» **Assignment**: The listing below should be reproduced exactly, with the pictures omitted.

» **Dataset section**:
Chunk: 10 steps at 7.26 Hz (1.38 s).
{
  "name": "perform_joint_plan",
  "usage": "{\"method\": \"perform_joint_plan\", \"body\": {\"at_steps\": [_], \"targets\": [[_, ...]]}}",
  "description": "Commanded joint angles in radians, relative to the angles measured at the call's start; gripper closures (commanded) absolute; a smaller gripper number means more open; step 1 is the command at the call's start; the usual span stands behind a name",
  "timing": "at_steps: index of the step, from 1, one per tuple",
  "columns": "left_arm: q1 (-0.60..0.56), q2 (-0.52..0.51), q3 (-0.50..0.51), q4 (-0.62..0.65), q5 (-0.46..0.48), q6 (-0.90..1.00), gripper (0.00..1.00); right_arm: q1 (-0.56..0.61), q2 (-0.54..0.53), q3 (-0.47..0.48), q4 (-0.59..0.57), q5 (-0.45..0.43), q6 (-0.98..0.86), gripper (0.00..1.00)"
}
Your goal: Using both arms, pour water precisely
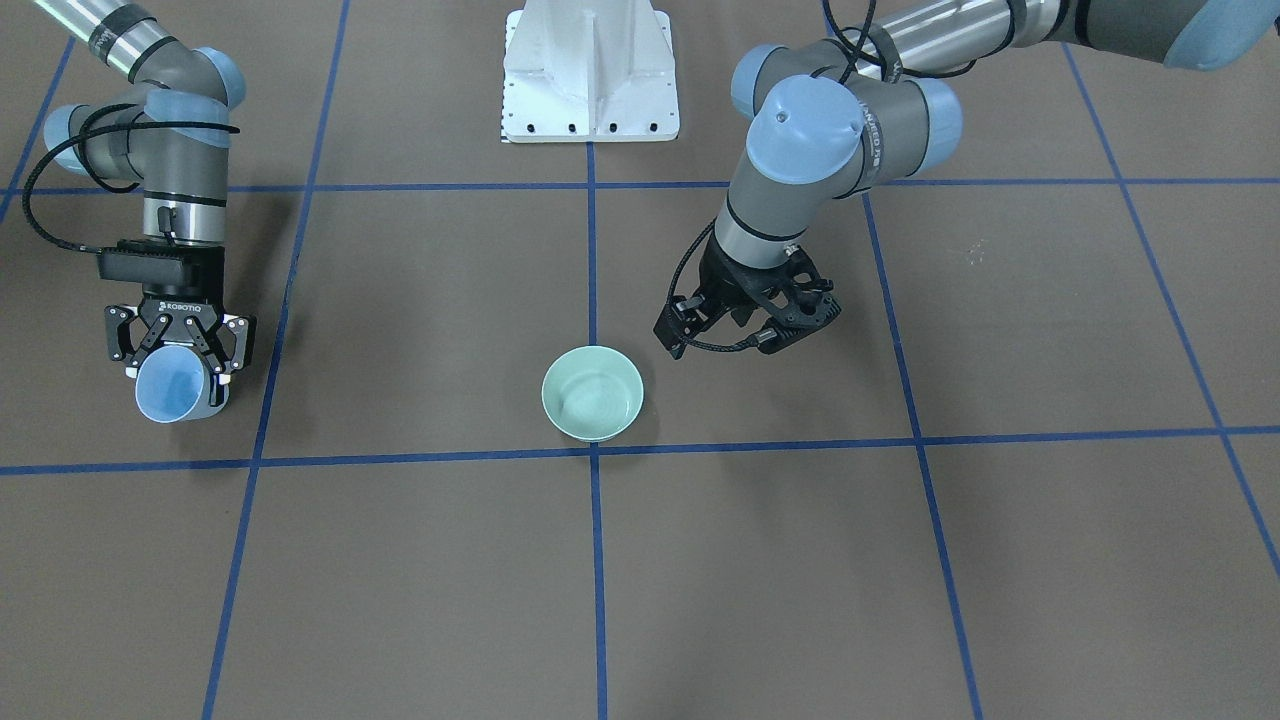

» **Exercise response**:
Chunk: 10 steps at 7.26 Hz (1.38 s).
{
  "name": "perform_joint_plan",
  "usage": "{\"method\": \"perform_joint_plan\", \"body\": {\"at_steps\": [_], \"targets\": [[_, ...]]}}",
  "description": "Commanded joint angles in radians, relative to the angles measured at the call's start; gripper closures (commanded) absolute; a smaller gripper number means more open; step 1 is the command at the call's start; the usual span stands behind a name",
  "timing": "at_steps: index of the step, from 1, one per tuple",
  "columns": "left_arm: q1 (-0.60..0.56), q2 (-0.52..0.51), q3 (-0.50..0.51), q4 (-0.62..0.65), q5 (-0.46..0.48), q6 (-0.90..1.00), gripper (0.00..1.00); right_arm: q1 (-0.56..0.61), q2 (-0.54..0.53), q3 (-0.47..0.48), q4 (-0.59..0.57), q5 (-0.45..0.43), q6 (-0.98..0.86), gripper (0.00..1.00)"
}
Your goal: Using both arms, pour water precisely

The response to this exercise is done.